Putin: Russia, EU both suffer from closed financial markets
MOSCOW, Mar 31 (PRIME) -- Moscow wants its problems with access to the European financial markets to be over and counts on mutual interest from its partners, as both Russian and E.U. companies suffer from sanctions, President Vladimir Putin said late Monday at a meeting with the Russian Direct Investment Fund’s CEO Kirill Dmitriev.
The E.U. and the U.S. imposed sanctions on Russia in 2014 due to its role in the Ukrainian crisis, including barring its banks from granting loans with a maturity of over than 30 days to largest country’s banks and some oil and gas companies.
“Problems of our partners are not only that some our markets are closed – the agricultural market in the first place – but there are also problems in financing, including financing in directions interesting for our European partners. And this, of course, displeases them,” Putin said.
“We will work on overcoming these problems together. I think everyone is interested in this.”
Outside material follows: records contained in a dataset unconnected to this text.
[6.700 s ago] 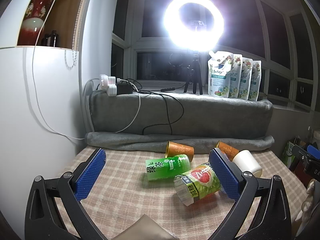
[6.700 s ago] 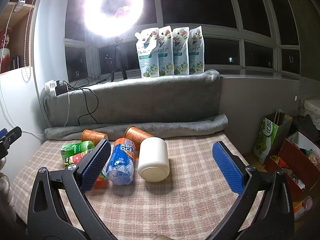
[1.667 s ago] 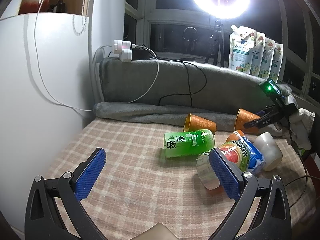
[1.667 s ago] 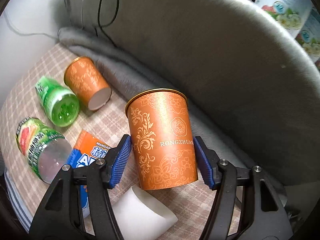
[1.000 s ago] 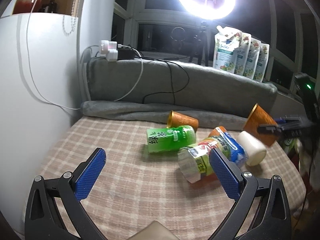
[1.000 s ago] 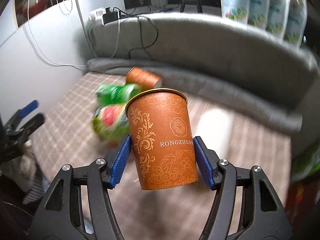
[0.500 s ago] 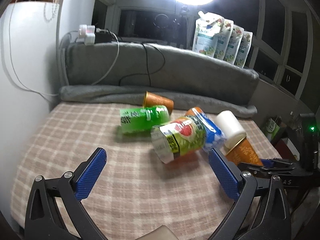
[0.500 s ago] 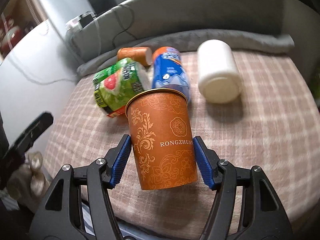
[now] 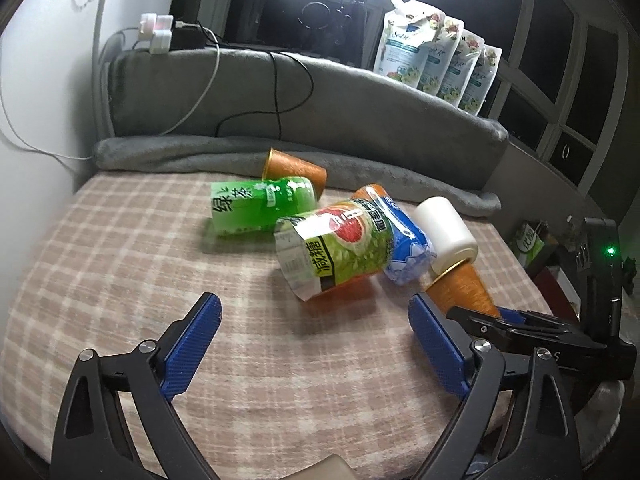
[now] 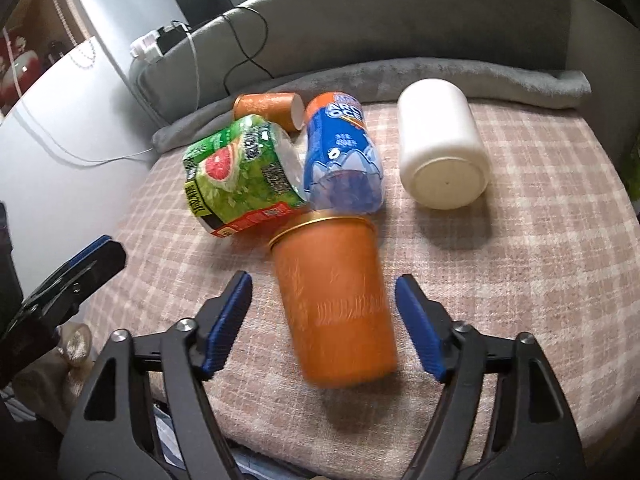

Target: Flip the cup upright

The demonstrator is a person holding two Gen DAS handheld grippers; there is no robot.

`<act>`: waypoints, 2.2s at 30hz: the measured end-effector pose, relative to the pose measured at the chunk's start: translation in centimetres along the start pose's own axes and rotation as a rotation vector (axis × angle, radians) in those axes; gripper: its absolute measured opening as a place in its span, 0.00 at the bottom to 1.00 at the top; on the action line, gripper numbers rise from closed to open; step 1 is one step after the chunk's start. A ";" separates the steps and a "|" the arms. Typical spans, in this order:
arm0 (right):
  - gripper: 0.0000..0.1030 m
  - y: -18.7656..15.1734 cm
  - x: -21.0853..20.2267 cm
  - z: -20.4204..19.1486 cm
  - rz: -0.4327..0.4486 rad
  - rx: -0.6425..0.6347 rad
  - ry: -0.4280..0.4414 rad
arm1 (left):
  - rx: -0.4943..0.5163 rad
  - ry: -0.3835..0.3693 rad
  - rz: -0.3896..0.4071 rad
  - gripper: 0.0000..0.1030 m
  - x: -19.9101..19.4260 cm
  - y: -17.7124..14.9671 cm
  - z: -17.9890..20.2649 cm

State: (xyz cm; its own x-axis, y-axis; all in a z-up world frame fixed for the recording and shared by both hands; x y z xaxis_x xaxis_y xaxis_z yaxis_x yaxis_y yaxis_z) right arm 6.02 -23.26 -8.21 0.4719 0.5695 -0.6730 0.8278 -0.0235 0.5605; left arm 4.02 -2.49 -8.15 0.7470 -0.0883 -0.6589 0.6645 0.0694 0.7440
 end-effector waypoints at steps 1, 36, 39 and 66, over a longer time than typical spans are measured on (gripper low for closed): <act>0.76 0.0 -0.3 0.0 0.006 -0.002 0.008 | -0.001 -0.009 -0.008 0.91 0.1 0.0 0.1; 0.76 -1.0 -8.7 6.1 0.098 0.028 -0.114 | -0.283 -0.322 -0.446 0.88 8.6 -2.5 7.2; 0.76 -1.1 -8.7 6.6 0.102 0.042 -0.120 | -0.288 -0.317 -0.445 0.87 9.1 -2.2 7.1; 0.76 -1.0 -8.6 6.1 0.132 0.041 -0.149 | -0.038 -0.226 -0.184 0.72 5.4 -0.5 8.5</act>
State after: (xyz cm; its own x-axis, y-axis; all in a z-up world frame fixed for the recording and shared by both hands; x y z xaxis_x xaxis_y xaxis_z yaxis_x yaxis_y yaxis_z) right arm 2.96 -33.13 -5.90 0.6143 0.4314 -0.6607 0.7660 -0.1250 0.6306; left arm 7.57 -11.45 -11.10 0.5935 -0.3219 -0.7377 0.7917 0.0686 0.6070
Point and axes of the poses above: each gripper's, at about its wrist camera, not at the fingertips, and x roughly the way its jaws point, z to its right, y to its top, the point moved 3 cm from there along x, roughly the way its jaws point, and after that the axes turned 11 degrees about y, right-handed, at the moved point
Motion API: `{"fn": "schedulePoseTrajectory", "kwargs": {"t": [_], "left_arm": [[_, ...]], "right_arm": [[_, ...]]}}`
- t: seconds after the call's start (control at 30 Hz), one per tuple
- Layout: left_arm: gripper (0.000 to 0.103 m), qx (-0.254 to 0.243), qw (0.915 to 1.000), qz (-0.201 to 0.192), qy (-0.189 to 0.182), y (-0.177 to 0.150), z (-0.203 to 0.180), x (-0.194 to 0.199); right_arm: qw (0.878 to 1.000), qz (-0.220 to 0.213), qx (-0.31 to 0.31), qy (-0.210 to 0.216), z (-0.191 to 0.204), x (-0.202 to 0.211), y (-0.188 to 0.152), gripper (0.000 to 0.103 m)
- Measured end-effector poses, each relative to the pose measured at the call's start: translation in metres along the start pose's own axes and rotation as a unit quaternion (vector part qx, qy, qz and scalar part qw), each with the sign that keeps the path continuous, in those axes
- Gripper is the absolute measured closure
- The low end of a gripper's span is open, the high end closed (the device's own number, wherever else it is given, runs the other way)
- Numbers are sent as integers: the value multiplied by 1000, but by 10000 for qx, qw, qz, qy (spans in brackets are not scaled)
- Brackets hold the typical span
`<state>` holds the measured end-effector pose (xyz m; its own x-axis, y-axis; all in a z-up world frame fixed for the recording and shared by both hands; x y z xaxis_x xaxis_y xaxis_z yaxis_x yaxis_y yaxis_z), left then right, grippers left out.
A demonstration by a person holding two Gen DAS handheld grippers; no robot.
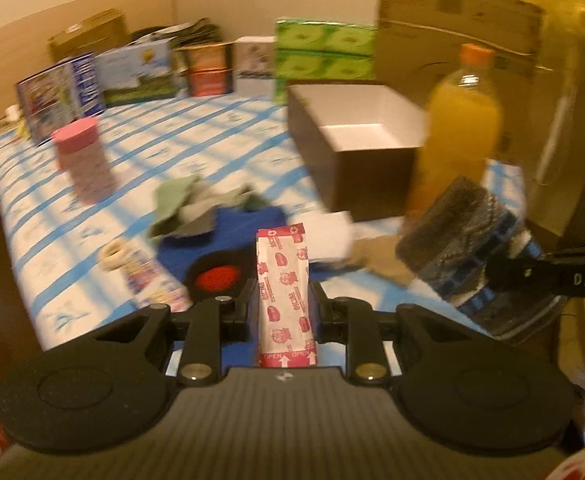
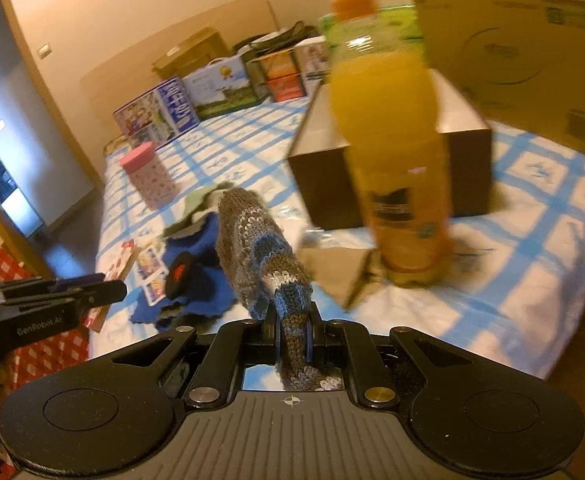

Dmitriev confirmed that the fund’s foreign partners stand against the sanctions. “We’ve been to Germany and Italy and have seen that turnovers of many companies have fallen by 20%, and that is why they all stand against the sanctions. We hope to strike milestone deals in the framework of joint Russia-France, Russia-Italy funds already this year,” he said.
Representatives of German, Italian and French businesses are working with their governments to inform them of the losses inflicted on European companies by the anti-Russian sanctions, he added.